• _Description of the task_
For the word "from", search the records and show each line in which it occurs.

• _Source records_
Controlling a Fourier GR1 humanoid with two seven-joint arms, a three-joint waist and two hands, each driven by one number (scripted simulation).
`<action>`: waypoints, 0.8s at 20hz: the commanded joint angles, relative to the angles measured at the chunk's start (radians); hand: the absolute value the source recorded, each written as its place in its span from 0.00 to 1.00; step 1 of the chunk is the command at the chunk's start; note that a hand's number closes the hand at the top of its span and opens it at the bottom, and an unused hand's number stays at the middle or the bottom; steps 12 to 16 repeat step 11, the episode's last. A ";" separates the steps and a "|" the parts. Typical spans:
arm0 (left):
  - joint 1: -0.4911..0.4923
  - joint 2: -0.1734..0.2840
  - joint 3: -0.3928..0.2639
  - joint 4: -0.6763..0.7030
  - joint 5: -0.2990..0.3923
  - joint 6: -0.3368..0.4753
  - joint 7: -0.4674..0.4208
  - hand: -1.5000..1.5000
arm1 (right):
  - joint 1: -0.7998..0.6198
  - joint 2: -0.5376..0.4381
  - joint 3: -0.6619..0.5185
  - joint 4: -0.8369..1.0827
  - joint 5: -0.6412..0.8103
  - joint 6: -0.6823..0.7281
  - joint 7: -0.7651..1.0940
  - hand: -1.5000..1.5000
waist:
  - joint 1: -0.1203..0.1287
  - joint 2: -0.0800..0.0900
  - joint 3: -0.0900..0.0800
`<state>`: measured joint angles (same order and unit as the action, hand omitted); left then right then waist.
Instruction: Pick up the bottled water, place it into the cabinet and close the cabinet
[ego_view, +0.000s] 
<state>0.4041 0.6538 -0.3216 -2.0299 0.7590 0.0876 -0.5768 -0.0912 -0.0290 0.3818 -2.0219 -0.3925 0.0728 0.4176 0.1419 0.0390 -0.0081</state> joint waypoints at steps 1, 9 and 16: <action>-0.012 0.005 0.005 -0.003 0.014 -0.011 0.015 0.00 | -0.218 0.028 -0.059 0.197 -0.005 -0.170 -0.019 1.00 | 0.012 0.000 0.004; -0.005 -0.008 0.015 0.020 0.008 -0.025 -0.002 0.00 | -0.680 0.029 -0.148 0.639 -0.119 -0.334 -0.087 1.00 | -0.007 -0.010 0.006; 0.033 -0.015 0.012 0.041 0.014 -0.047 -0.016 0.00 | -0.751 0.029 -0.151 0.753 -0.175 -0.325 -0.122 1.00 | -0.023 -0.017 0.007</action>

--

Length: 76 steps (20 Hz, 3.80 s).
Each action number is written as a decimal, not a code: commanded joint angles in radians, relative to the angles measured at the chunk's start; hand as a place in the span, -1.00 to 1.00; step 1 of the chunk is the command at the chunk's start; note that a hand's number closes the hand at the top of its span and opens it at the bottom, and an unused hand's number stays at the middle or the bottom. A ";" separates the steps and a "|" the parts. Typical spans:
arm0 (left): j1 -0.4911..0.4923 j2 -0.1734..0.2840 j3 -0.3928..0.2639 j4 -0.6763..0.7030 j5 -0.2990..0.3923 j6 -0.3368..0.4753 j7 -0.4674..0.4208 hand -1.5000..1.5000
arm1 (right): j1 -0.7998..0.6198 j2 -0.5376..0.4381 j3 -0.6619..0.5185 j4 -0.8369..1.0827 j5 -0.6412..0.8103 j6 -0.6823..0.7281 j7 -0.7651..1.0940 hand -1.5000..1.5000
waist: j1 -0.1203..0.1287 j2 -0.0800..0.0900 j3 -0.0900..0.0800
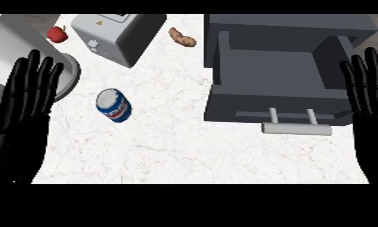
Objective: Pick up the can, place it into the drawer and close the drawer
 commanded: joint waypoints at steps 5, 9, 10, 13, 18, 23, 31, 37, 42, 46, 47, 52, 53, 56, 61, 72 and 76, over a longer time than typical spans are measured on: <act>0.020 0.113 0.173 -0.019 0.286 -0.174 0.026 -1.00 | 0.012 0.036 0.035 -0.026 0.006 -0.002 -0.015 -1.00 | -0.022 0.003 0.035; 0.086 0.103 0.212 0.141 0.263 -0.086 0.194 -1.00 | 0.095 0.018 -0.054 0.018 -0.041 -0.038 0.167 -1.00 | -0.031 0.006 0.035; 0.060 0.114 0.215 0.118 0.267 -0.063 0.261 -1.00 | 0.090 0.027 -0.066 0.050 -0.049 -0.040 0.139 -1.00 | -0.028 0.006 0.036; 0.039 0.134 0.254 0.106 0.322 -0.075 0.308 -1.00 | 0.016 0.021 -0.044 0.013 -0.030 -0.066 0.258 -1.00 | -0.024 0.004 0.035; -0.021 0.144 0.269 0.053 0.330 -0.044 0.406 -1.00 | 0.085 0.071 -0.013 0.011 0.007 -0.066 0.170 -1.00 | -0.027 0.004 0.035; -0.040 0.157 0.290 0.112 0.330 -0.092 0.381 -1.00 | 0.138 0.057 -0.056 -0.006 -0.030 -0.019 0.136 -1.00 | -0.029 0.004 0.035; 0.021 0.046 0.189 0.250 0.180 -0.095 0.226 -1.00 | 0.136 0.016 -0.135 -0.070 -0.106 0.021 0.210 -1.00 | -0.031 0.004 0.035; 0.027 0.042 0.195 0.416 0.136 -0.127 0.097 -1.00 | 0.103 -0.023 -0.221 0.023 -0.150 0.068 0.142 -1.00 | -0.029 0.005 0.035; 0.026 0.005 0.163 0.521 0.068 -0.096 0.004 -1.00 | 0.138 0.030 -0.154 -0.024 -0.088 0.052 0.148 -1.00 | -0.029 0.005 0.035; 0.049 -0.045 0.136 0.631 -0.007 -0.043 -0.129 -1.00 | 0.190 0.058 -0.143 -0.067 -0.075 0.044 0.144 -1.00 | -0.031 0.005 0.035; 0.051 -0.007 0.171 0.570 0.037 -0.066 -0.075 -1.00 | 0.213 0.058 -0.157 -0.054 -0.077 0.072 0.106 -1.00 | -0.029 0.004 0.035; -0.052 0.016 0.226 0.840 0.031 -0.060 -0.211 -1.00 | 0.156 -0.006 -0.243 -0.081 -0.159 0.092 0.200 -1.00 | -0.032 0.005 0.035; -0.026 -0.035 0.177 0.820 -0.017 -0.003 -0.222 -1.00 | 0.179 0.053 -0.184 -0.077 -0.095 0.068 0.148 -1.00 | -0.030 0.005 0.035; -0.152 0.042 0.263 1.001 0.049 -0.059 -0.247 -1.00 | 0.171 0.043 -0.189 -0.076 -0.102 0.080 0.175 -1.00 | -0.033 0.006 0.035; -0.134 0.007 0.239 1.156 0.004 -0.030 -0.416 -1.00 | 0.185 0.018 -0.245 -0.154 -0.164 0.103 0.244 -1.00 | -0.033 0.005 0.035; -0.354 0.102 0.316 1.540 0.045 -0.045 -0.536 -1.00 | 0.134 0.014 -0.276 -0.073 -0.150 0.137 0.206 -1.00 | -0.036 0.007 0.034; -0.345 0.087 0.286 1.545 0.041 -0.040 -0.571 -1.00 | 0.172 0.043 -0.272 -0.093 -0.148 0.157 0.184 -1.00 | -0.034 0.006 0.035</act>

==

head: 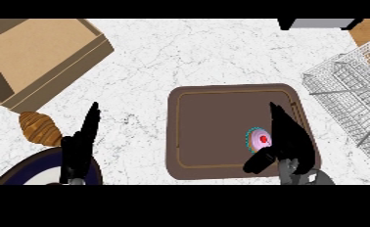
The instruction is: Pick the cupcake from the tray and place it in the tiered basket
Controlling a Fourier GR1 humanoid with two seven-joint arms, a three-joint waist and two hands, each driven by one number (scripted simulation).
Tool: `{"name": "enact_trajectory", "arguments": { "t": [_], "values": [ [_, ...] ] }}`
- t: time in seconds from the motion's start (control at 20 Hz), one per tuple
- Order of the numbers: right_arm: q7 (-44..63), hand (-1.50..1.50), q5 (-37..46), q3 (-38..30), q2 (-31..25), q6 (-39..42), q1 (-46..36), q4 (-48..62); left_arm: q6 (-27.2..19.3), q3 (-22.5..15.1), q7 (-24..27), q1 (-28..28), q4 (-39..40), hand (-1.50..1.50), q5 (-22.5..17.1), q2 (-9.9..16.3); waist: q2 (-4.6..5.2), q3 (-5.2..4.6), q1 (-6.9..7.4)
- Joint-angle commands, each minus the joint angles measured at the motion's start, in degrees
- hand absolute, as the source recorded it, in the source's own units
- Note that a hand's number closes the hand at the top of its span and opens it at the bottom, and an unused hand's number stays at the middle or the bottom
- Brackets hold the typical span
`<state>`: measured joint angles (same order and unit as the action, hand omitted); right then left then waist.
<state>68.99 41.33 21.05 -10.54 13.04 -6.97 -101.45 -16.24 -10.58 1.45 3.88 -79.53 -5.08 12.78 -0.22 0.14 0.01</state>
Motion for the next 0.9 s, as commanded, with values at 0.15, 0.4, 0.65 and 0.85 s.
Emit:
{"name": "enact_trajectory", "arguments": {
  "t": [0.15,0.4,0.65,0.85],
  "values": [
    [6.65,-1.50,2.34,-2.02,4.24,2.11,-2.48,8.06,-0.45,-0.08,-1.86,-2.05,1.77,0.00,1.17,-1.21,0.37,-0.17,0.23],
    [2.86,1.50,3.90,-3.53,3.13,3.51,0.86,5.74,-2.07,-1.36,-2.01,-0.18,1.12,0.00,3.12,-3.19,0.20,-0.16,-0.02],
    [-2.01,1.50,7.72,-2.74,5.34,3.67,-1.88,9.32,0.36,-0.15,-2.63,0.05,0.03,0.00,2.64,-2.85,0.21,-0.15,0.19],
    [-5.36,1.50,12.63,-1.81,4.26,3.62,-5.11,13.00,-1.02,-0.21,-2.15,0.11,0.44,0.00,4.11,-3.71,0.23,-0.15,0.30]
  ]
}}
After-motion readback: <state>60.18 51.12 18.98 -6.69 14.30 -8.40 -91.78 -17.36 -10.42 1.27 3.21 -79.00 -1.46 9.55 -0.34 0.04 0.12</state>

• _Response to this exercise_
`<action>`: waypoints, 0.8s at 20hz: the commanded joint angles, relative to the angles measured at the chunk's start (radians); hand: the absolute value the source recorded, each written as its place in its span from 0.00 to 1.00; step 1 of the chunk is the command at the chunk's start; note that a hand's number closes the hand at the top of its span and opens it at the bottom, and an unused hand's number stays at the middle or the bottom; steps 12 to 16 repeat step 11, the episode's last. A ";" separates the steps and a "|" the parts. Typical spans:
The instruction is: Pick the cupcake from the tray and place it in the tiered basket
- t: time in seconds from the motion's start (control at 20 Hz), one per tuple

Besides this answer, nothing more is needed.